W O R D S
Grammar is not my strong point. Never was. For instance, I can’t look at a paragraph and tell you where prepositional phrases are or even what a preposition is. I know what a verb and noun are; I know what a subject is. But I know how to craft words into sentences that “sound nice”. Proper punctuation is also beyond me, but if I re-read what I have written I can “feel” if there are too many comas or if sentences are choppy and need a colon or semi colon, though I don’t know WHY they are used in the manner that feels right.
I’m the musician who cannot write his own notes; the guitar tutor who cannot make his own music. Often when the song is writ, it sounds too familiar. This example, I think is a good analogy to how I write. The words feel “right”, the structure looks “good”. I have files of poetry on yellowed pages, partial stories tossed in boxes lost in storage. I must have written volumes worth of love letters. And while I also mostly taught myself to read and write music and play keyboards and even the guitar, I fancy myself a wordsmith.
Both music and words have power, but this is about the words. Words are at the start and end of wars. Words win your lover’s heart or break it. They can shame a person or heal sadness. It was with words that our forefathers drew the blueprint for the most powerful, free nation in the world’s history. Mercy is imparted with words and so too is forgiveness. Comedy, tragedy, parable, knowledge; words can invoke all of these. Shifting sands in desert winds, pulsing tides of oceans; Cosmological mysteries and astronomical wonders can be painted as well with words as with the brush strokes of a painter.
In recent years, the power of words has diminished.
The vocabulary used by our fore fathers is all but lost. Even our current president can scarcely string together a coherent sentence and he even has paid “experts” to do most of the work for him. The poetry of music has been reduced to long, rhythmic progressions of profanities and trendy slang.
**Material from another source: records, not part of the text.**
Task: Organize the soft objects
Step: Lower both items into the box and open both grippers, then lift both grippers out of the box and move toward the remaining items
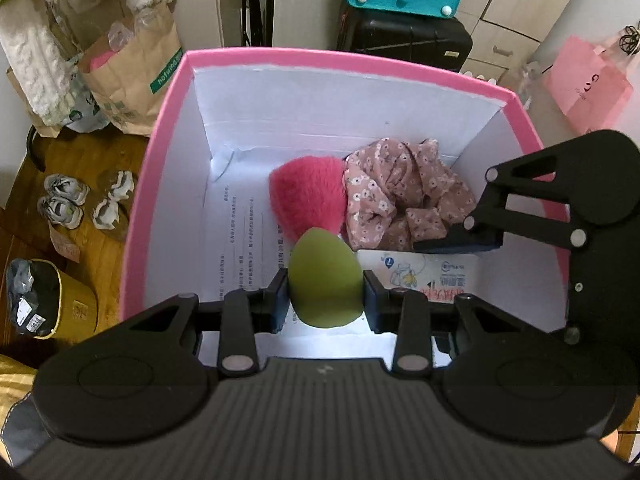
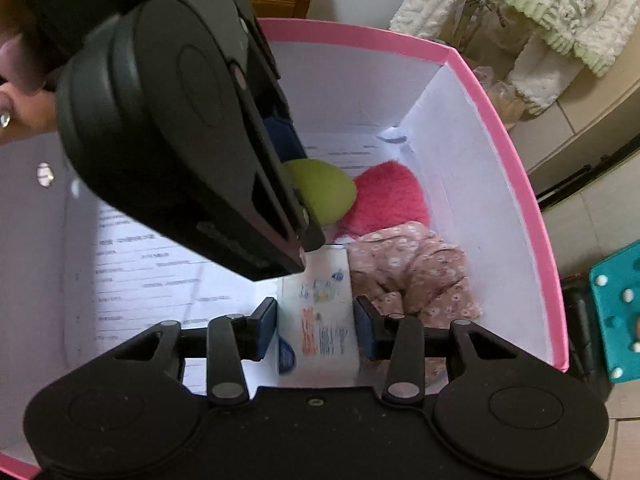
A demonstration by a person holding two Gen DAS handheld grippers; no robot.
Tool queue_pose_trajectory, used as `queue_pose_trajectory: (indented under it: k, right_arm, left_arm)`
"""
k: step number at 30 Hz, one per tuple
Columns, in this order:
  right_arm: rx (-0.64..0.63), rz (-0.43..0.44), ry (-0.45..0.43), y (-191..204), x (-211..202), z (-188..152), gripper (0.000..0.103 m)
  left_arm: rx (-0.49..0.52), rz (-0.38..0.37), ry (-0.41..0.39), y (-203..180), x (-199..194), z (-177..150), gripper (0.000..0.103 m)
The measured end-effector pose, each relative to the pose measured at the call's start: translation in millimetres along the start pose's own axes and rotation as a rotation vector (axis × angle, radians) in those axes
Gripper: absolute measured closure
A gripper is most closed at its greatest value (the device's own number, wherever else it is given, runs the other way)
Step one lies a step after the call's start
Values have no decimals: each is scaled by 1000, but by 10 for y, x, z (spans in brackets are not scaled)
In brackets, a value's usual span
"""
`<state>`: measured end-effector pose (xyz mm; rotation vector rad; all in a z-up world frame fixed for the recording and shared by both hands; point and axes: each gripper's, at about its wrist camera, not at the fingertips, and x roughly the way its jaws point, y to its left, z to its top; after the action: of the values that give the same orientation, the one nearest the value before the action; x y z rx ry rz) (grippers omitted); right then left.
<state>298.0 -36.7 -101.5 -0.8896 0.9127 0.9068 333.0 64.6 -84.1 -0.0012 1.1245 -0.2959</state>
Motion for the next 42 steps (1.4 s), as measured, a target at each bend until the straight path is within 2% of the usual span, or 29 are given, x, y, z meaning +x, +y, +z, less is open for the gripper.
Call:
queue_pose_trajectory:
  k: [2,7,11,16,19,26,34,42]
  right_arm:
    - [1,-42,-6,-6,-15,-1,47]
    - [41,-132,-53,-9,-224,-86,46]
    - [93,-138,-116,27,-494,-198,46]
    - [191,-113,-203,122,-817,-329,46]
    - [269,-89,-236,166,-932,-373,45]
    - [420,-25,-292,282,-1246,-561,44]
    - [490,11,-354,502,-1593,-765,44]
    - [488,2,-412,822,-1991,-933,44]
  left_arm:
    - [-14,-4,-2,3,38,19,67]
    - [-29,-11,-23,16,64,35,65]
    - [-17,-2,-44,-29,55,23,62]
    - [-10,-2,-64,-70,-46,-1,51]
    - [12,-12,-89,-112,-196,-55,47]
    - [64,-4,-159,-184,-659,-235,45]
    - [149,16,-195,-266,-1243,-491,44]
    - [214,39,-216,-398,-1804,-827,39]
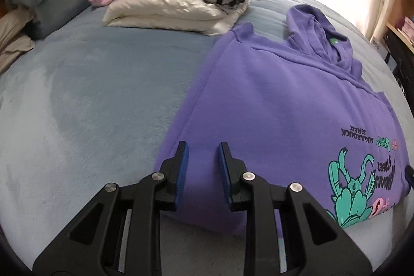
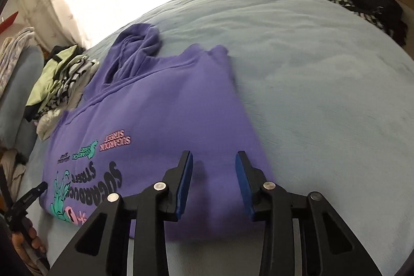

Sometimes it seems our language is only a step or two away from being reduced to grunts and hand motions.
A person with a confident grasp of an extensive vocabulary can still demand respect and be very successful in life. I hope the digression of words doesn’t go much further. Once we lose knowledge of the power of words we will lose knowledge of a great many other things. Could we write the Constitution today if the Revolutionary War was only just occurring?